Justices Neil M. Gorsuch and Samel A. Alito Jr. objected to Hawaii relying on the 1865 law, part of the “Black Codes” meant to disenfranchise newly freed former slaves. Alito called it the “height of irony” to cite a law meant to disarm freed slaves and make them vulnerable to the Ku Klux Klan in support of the modern Hawaii law.
Alan A. Beck, arguing on behalf of the challengers, said the law was meant to infringe on the rights of gun owners and closed off more than 90% of publicly available lands in Hawaii from gun owners, when combined with other aspects of state law.
“There was a clear body of evidence here that this was done to undermine Bruen and undermine the Second Amendment right,” Beck said.

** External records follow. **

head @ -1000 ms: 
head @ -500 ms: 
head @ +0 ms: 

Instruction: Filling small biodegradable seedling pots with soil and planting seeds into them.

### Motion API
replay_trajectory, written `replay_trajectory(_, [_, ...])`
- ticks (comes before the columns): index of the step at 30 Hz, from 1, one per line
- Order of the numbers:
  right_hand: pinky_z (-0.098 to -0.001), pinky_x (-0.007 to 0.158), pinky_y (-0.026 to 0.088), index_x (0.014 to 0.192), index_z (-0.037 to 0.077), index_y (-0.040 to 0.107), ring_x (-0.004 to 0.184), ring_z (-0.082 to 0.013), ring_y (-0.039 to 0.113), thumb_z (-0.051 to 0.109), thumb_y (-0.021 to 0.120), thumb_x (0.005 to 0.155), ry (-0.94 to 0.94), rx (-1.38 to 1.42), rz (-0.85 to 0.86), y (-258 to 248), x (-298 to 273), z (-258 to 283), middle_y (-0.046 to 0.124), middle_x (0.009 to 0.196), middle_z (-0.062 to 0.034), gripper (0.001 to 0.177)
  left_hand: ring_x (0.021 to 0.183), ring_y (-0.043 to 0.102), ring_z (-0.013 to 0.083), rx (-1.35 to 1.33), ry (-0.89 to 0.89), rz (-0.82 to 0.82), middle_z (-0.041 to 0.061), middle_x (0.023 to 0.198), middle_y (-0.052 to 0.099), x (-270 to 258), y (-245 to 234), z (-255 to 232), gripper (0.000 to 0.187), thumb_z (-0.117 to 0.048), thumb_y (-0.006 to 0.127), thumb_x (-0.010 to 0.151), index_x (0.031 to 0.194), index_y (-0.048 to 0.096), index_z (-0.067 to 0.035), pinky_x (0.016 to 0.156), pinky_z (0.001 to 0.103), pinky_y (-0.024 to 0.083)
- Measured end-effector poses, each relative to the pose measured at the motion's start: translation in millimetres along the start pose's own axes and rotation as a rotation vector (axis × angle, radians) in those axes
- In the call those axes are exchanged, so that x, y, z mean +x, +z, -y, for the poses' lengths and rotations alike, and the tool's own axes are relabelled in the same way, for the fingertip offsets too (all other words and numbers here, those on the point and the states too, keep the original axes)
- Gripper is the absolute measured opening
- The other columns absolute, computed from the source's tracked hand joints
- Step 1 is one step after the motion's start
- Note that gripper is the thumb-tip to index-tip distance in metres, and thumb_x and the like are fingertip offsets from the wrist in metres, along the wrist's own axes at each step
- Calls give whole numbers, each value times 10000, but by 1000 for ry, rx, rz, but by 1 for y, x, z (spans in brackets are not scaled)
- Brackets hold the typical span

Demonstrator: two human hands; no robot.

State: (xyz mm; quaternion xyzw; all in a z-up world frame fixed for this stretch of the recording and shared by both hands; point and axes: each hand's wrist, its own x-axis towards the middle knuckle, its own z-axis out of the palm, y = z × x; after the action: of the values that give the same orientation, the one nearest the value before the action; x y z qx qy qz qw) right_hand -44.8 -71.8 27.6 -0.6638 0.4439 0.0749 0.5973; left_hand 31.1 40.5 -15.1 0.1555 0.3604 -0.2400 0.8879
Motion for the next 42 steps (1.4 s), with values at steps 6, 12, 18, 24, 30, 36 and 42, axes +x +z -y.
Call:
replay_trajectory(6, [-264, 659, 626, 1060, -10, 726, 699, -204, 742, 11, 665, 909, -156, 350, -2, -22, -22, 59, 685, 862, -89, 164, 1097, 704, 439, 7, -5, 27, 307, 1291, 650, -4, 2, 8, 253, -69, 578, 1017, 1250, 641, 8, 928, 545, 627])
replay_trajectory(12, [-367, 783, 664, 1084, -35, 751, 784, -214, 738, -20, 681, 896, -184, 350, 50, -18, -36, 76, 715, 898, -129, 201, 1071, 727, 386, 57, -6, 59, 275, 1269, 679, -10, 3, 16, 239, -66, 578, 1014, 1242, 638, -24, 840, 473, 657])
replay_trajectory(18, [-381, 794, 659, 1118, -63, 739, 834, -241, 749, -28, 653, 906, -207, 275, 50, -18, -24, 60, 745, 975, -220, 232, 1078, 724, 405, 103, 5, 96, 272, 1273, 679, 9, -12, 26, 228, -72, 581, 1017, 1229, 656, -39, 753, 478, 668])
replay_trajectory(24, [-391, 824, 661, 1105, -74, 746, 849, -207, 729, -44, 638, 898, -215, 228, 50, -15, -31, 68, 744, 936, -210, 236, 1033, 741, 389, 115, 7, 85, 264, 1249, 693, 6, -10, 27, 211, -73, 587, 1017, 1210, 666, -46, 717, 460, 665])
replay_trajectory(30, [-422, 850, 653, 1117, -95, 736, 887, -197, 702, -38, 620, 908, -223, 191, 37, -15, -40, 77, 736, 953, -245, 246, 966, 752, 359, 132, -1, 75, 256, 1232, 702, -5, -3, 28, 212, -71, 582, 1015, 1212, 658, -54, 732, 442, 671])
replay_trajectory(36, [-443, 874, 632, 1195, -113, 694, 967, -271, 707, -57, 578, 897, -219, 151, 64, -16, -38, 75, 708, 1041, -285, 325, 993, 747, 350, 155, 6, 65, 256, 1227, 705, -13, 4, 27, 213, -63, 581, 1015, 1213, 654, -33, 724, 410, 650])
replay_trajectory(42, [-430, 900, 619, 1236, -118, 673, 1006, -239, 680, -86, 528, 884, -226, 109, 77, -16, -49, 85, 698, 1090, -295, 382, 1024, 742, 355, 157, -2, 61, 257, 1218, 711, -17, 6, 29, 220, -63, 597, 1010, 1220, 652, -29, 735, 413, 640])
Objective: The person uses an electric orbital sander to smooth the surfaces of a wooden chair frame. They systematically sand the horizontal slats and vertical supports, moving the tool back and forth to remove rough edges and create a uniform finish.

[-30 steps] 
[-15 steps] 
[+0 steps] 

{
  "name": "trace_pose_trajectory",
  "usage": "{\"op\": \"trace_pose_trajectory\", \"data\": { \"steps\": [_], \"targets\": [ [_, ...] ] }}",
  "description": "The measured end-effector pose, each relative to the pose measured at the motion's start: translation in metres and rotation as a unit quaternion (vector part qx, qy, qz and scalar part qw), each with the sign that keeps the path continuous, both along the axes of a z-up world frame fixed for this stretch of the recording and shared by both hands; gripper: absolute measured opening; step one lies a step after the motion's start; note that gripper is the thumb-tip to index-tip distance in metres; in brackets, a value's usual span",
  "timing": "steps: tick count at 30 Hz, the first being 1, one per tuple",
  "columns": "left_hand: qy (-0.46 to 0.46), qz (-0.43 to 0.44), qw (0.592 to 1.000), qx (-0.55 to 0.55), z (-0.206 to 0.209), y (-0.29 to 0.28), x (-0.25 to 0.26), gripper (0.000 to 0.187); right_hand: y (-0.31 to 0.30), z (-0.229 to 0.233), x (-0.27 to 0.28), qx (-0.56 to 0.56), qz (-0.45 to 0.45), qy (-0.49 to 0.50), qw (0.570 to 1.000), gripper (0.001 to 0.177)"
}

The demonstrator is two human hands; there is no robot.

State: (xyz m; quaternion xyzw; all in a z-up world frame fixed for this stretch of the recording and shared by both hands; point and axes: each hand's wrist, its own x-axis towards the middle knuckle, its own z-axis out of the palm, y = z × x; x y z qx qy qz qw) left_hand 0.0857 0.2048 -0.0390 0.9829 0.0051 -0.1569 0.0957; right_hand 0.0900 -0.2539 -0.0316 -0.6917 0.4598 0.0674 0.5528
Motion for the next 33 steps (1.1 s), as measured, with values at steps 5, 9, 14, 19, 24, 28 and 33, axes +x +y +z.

Neal Katyal, arguing on behalf of Hawaii, said that states going back to the founding have flipped the “default rule” of consent for property owners. “No one has ever said you have a right to the implied consent of a private property owner,” Katyal said.
The court’s democratic appointees tried to compare the law to state regulation of property owners’ consent and trespassing law. Justice Ketanji Brown Jackson pointed out that property owners nationwide can always object to someone entering their property with a gun, and Hawaii law flipped the presumption to require affirmative consent.
“What I’m suggesting is that the Second Amendment right is not being implicated when the property owner’s right is implicated,” Jackson said during an exchange with Harris.
Harris said that framing the law as addressing property rights did not allow the state to avoid the fact that its law impacted the gun rights of law-abiding Americans.
“When states are trying to redefine property concepts, that doesn’t get them out of constitutional scrutiny,” Harris said.
The justices will likely issue a decision in the case by the conclusion of the term at the end of June.
The case is Jason Wolford, et al. v. Anne E. Lopez, attorney general of Hawaii.